You’ll be spending a lot of downtime in a quiet hospital room, and most of us are overly connected to our phones. You don’t want to forget your phone charger when you go to the hospital. Even if you don’t have it packed and sitting in your car (which, honestly, its probably best to go ahead and keep one in there in case you don’t have a chance to head home to get last minute items), you want to this item on your hospital checklist.
There are a couple of variations of breastfeeding pillows out there, specifically the Boppy (which I love) and the My Breast Friend. Make things easier for yourself while you’re in the hospital and have (hopefully) helpful staff to coach you a bit on breastfeeding by having a breastfeeding pillow on hand.
A pillow from home
You’ll want to bring a pillow from home with a recognizable pillowcase so it doesn’t get mixed up and/or stripped for cleaning by the hospital staff
Essential toiletries: shampoo, conditioner, face wash, deodorant, body wash
Makeup and low-maintenance hair products
I packed makeup for my first kid, but I honestly may not even do it for my second kid. If I do, I’ll probably keep it super simple with a basic foundation and mascara. But keep in mind that you’ll be exhausted.
Pajamas to breastfeed
I’m not suggesting that you need to go out and get special nursing pajamas, so don’t include them on your labor and delivery hospital checklist if you won’t use special pjs. But you’ll at least want comfortable shorts or pants as well as a top that allows you with quick and easy access to feed your baby.
Dad’s hospital bag for when the baby comes
Dad’s bag can be a little simpler than mom’s, but he’ll still want to have the essentials packed. Which is why there’s a section on the labor and delivery hospital checklist just for him.

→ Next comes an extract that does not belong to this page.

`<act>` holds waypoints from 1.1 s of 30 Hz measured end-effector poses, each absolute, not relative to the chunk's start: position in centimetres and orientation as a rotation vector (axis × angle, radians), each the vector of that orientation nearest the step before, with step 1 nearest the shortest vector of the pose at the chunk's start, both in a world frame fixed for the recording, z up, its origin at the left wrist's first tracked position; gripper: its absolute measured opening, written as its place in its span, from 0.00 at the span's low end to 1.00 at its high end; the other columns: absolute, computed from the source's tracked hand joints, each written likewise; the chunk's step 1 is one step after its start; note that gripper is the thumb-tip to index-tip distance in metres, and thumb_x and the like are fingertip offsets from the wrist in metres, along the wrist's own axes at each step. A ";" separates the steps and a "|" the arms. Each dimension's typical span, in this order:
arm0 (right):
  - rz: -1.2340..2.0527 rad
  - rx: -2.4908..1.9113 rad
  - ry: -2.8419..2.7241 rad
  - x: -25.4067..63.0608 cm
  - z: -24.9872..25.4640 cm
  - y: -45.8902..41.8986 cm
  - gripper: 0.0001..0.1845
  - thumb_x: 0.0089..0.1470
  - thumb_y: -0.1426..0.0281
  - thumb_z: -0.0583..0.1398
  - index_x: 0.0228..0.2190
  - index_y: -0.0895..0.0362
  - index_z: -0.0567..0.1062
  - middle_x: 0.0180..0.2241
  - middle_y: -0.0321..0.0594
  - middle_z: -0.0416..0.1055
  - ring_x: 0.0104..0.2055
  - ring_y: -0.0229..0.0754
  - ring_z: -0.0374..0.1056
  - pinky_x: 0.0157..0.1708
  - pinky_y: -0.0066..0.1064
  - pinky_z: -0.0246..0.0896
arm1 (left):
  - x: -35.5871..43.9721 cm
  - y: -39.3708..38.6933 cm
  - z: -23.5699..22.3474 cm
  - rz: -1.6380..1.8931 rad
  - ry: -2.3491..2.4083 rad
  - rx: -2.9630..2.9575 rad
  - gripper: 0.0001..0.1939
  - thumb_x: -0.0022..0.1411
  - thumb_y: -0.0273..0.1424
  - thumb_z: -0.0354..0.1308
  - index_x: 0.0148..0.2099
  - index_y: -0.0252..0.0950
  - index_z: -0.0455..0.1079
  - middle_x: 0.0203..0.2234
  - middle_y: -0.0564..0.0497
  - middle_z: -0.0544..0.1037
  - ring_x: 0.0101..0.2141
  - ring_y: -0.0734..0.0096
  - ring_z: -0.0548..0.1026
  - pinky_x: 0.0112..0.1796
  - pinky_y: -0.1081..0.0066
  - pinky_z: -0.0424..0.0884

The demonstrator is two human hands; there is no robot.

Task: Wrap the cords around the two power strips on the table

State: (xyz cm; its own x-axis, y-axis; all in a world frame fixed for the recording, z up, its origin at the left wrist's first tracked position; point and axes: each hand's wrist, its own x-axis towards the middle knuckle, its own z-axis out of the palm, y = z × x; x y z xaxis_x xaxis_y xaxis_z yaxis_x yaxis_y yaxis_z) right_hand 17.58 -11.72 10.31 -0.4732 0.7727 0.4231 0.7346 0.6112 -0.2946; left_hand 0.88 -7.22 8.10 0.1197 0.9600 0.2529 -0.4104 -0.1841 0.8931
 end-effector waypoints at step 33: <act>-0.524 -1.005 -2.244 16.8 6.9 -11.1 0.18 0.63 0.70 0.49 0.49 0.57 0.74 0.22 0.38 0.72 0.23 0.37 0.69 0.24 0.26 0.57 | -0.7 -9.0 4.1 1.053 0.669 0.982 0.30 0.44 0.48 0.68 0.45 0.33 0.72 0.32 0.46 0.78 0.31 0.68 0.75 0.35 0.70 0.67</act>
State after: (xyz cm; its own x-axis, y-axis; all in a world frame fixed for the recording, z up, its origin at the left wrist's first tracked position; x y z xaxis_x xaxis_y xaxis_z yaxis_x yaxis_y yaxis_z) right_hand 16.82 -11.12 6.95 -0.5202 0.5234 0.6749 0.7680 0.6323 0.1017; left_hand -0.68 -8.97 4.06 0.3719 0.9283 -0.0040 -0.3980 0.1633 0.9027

Even if the birth process is quick and eventful, there will be a lot of downtime in the hospital before being discharged. Sure, babies are super cute and needy, but they also sleep a lot. Make sure to pack some form of entertainment (even if its just a backup for your phone).

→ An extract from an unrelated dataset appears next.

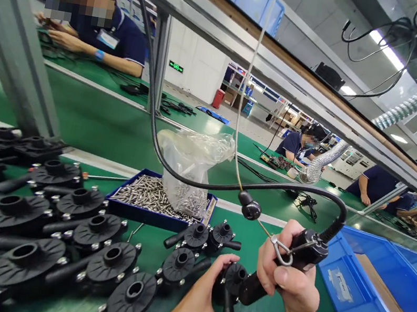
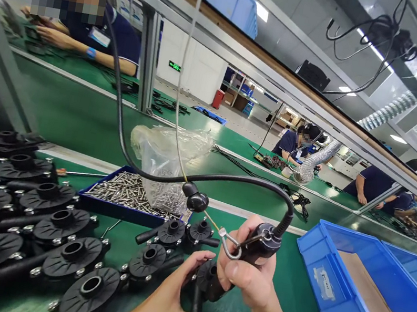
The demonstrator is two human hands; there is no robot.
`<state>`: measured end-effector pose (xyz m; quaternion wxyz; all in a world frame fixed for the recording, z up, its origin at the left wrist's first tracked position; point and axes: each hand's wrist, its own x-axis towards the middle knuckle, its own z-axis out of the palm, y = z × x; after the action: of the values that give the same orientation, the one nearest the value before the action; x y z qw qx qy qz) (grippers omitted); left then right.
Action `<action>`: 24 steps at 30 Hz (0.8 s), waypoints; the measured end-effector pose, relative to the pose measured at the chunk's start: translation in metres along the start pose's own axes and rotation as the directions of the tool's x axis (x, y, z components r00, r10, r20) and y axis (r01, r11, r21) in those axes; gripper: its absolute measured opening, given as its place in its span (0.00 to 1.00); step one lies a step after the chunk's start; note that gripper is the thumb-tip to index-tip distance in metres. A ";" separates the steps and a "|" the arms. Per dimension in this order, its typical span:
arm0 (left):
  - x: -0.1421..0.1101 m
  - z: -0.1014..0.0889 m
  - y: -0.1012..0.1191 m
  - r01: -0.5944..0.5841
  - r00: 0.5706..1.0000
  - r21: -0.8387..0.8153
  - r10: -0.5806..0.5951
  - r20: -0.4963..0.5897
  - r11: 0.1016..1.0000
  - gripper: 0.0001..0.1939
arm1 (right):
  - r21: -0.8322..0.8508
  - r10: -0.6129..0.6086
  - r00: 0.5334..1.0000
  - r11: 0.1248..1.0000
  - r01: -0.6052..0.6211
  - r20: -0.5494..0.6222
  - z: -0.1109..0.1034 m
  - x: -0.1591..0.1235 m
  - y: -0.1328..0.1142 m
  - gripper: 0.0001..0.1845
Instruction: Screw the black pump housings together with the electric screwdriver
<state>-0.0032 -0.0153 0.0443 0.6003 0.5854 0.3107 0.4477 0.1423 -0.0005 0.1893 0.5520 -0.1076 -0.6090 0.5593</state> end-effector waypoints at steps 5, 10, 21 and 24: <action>0.001 0.004 0.001 0.009 0.999 -0.047 -0.010 -0.030 0.999 0.46 | -0.047 -0.013 0.999 0.999 0.011 -0.052 0.003 -0.005 0.001 0.17; 0.001 0.004 -0.001 0.011 0.999 -0.018 -0.012 -0.040 1.000 0.46 | -0.056 0.002 0.996 0.998 -0.008 -0.092 0.003 -0.001 0.000 0.16; 0.000 0.000 -0.004 0.005 1.000 0.014 -0.005 0.000 1.000 0.47 | -0.023 0.013 0.997 1.000 -0.015 -0.073 0.002 0.001 0.002 0.16; 0.000 -0.002 -0.014 -0.014 1.000 0.032 0.015 -0.009 0.999 0.48 | -0.043 -0.011 0.994 0.999 0.006 -0.112 0.003 0.000 0.006 0.18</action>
<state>-0.0023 -0.0129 0.0306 0.5863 0.5950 0.3161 0.4498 0.1373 0.0001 0.1857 0.5851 -0.1479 -0.5894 0.5369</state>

Most hospitals do not have actual beds for the dad or delivery partner. Instead, they often have something that resembles a couch or a pullout chair. You’ll want the comfort of home when you sleep, even if its something as simple as a pillow. And make sure, like with mom’s pillow, the pillow case is easily identifiable (ie. Not plain or white), so that it doesn’t get mistaken for the hospital-supplied pillows.